Первый фургон с грохотом приближался к нему, и единственным предупреждением Ранду об опасности стало что‑то мелькнувшее рядом. Кнут возницы щелкнул в воздухе на уровне его головы, но он уже лежал, растянувшись на земле. Юноша встретился глазами с возницей, когда фургон катился мимо. Бездушные глаза над сжатым в гримасе ртом. Без всякой мысли, что он мог рассечь юноше лоб до крови или выбить глаз.
— Ослепи тебя Свет! — прокричал Мэт вслед фургону. — Ты не можешь... — Верховой охранник ударил Мэта в плечо тупым концом копья, сбив его с ног прямо на Ранда.
|
— Прочь с дороги, ты, грязный Друг Темного! — прорычал на скаку охранник.
После этой стычки друзья держались от фургонов подальше.

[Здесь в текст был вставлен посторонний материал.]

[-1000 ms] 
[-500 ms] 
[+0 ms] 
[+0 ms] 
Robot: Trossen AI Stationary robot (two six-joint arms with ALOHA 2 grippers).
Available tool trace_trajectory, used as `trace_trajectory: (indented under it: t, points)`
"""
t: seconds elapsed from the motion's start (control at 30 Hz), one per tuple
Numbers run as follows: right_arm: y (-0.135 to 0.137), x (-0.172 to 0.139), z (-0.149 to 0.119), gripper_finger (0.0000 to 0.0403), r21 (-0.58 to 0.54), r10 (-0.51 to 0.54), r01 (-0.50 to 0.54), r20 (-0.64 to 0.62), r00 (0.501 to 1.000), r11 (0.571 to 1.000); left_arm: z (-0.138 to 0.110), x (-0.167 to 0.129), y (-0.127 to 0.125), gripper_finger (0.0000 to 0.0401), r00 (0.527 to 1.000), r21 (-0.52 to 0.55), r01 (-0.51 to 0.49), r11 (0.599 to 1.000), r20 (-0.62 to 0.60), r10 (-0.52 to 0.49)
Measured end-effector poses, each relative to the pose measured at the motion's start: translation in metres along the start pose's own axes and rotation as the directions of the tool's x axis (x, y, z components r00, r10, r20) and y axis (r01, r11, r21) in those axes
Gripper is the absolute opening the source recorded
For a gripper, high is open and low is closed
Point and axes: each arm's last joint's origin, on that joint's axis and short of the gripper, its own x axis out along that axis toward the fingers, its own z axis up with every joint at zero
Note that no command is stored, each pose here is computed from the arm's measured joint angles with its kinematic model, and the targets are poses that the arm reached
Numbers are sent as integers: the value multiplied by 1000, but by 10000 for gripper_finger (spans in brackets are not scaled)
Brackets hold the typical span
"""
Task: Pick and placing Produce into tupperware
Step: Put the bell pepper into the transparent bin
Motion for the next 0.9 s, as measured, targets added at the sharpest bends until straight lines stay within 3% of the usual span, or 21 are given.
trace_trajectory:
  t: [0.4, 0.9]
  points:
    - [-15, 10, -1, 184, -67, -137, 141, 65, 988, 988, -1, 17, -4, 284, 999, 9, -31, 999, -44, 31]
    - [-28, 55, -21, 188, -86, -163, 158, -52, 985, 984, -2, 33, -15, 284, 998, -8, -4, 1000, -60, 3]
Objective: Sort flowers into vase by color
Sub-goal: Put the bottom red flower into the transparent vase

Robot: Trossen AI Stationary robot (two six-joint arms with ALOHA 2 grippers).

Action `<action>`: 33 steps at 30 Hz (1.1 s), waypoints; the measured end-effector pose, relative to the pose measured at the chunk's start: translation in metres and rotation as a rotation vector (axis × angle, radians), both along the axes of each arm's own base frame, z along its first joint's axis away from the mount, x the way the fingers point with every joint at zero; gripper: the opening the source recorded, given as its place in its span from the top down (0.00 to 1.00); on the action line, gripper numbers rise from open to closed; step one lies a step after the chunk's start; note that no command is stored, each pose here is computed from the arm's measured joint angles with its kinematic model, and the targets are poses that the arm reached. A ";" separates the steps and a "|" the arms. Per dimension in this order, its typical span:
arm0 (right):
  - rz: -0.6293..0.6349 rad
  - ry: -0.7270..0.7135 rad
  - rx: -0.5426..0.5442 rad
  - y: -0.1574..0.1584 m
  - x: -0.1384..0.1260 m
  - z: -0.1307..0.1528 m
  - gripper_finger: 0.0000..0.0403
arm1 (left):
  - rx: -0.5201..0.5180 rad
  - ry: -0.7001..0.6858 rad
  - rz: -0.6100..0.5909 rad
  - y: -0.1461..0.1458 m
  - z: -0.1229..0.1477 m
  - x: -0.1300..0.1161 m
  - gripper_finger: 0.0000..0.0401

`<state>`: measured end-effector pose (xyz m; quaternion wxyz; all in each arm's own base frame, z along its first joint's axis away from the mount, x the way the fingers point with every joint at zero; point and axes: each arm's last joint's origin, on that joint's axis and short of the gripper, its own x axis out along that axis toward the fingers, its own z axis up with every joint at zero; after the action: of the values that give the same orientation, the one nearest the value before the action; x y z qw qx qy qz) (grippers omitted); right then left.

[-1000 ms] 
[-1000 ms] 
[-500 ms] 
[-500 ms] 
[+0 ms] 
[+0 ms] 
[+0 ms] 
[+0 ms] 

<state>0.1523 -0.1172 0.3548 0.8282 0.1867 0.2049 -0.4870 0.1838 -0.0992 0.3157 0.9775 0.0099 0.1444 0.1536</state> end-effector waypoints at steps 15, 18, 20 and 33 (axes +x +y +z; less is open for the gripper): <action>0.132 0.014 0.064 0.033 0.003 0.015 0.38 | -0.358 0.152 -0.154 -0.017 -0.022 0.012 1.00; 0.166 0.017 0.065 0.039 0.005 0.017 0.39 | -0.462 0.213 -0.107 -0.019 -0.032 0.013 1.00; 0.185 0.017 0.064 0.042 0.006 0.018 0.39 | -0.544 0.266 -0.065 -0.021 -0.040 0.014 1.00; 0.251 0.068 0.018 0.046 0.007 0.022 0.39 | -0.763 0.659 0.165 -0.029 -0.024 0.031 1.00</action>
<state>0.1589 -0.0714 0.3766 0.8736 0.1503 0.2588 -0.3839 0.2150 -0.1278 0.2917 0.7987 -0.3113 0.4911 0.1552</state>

А их было предостаточно. Стоило стихнуть грохоту одного, как уже слышалось приближение другого. Охранники и возницы — все они смотрели на направляющихся в Кэймлин путников как на грязь под ногами.
Один раз Ранд недооценил длину кнута, и тот чуть коснулся кончиком его лица. Проведя рукой по ссадине над бровью, юноша тяжело сглотнул, еле сдержав тошноту, — так близко к глазу пришелся кнут. Возница самодовольно скалил зубы. Другой рукой Ранд обхватил Мэта, не дав ему наложить стрелу на тетиву.
— Брось, не нужно, — сказал Ранд, мотнув головой на охранников, скачущих вдоль цепочки фургонов. Некоторые из них посмеивались; кое‑кто окидывал Мэта и его лук жестким взглядом. — Нам еще повезет, когда они просто отделают нас древками копий. Если повезет.
Мэт сердито заворчал, но позволил Ранду повести себя дальше по дороге.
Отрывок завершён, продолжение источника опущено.